Work in progress

This document is not complete. Please check back soon for updates.

Authenticated Transfer Protocol

Glossary

  • Client: The application running on the user's device. Interacts with the network through a PDS.
  • Personal Data Server (PDS): A server hosting user data. Acts as the user's personal agent on the network.
  • Name server. A server mapping domains to DIDs via the com.atproto.identity.resolveHandle() API. Often a PDS.
  • Big Graph Service (BGS). A service that handles all of your events, like retrieving large-scale metrics (likes, reposts, followers), content discovery (algorithms), and user search.

Wire protocol (XRPC)

Atproto uses a light wrapper over HTTPS called XRPC. XRPC uses Lexicon, a global schema system, to unify behaviors across hosts. The atproto.com lexicons enumerate all XRPC methods used in ATP.

Identifiers

The following identifiers are used in atproto:

Identifier Usage
Domain names A unique global identifier which weakly identify repositories.
DID A unique global identifier which strongly identify repositories.
NSID A unique global identifier which identifies record types and XRPC methods.
TID A timestamp-based ID which identifies records.

Domain names

Domain names (aka "handles") weakly identify repositories.
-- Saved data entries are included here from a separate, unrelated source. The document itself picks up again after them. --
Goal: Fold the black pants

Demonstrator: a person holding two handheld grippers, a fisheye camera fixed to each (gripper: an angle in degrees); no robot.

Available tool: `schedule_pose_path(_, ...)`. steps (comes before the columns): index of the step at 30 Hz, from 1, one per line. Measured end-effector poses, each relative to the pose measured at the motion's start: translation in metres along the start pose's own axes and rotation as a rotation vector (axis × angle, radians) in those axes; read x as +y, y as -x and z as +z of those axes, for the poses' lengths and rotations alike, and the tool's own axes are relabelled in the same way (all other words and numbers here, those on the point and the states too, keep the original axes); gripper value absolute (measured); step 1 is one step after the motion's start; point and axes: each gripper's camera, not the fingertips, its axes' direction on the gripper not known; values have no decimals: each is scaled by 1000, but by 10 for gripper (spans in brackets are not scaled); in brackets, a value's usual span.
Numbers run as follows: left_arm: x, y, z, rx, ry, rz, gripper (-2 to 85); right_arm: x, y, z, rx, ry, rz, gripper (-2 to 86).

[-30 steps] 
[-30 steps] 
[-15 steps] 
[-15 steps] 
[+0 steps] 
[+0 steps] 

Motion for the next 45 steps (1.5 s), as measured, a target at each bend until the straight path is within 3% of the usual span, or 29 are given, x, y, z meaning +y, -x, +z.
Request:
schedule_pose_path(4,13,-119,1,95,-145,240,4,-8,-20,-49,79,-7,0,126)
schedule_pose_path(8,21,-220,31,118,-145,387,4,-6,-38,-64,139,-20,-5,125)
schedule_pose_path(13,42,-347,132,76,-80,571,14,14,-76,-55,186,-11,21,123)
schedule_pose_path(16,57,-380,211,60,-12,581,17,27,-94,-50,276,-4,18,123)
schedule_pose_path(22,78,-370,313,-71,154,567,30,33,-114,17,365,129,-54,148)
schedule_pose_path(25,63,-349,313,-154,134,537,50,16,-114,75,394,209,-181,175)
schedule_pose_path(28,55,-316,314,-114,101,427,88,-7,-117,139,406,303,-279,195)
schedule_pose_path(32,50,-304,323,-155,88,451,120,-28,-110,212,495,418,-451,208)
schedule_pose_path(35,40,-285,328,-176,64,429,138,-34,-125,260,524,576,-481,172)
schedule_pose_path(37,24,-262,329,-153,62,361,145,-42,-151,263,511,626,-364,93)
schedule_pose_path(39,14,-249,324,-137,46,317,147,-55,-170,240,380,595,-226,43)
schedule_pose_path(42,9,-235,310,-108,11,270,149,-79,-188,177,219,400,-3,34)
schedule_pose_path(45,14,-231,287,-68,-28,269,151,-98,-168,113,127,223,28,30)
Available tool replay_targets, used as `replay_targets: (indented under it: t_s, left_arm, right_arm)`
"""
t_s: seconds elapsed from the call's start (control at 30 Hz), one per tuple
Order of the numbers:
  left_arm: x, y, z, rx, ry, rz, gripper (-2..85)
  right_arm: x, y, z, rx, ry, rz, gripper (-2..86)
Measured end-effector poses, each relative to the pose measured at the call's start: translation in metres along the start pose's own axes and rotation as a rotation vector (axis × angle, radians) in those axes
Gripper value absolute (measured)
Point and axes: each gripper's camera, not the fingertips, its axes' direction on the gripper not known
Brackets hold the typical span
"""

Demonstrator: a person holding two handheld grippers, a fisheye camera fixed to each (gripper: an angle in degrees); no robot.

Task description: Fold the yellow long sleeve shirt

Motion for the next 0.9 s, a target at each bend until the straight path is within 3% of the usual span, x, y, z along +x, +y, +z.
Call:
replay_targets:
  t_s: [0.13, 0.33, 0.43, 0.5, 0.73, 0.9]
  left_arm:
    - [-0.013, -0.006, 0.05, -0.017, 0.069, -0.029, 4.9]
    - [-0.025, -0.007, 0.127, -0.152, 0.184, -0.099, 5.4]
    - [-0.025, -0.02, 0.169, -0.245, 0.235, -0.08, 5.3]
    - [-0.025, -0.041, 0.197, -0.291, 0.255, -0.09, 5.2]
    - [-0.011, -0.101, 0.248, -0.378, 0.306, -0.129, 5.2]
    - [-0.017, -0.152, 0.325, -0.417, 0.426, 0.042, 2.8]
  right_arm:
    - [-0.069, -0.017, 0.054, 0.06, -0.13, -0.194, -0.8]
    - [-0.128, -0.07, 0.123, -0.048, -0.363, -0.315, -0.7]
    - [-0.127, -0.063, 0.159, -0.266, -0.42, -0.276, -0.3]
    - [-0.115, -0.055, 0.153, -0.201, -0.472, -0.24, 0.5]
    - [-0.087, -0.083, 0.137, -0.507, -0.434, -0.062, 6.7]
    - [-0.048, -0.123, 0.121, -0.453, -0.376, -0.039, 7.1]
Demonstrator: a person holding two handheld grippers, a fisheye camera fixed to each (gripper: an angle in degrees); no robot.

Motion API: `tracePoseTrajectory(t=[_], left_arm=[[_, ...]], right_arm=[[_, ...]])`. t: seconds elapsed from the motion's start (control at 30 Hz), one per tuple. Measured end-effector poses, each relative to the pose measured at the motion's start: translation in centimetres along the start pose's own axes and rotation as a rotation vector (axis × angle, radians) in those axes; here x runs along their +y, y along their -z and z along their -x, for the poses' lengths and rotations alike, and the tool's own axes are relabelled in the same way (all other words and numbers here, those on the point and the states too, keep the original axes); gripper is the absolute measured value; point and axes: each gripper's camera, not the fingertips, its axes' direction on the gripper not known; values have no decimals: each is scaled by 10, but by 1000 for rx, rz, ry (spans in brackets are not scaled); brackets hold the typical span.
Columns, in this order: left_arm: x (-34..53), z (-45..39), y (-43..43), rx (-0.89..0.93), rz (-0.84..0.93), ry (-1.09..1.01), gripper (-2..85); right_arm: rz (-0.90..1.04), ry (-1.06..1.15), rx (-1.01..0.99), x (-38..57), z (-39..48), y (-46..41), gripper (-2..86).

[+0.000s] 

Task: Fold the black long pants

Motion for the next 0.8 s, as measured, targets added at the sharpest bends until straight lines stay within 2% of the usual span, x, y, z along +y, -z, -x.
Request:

They are a convenience which should be used in UIs but rarely used within records to reference data as they may change at any time. The repo DID is preferred to provide a stable identifier.

DIDs

DIDs are unique global identifiers which strongly identify repositories. They are considered "strong" because they should never change during the lifecycle of a user. They should rarely be used in UIs, but should always be used in records to reference data.

Atproto supports two DID methods:

  • Web (did:web). Should be used only when the user is "self-hosting" and therefore directly controls the domain name & server. May also be used during testing.
  • Placeholder (did:plc). A method developed in conjunction with atproto to provide global secure IDs which are host-independent.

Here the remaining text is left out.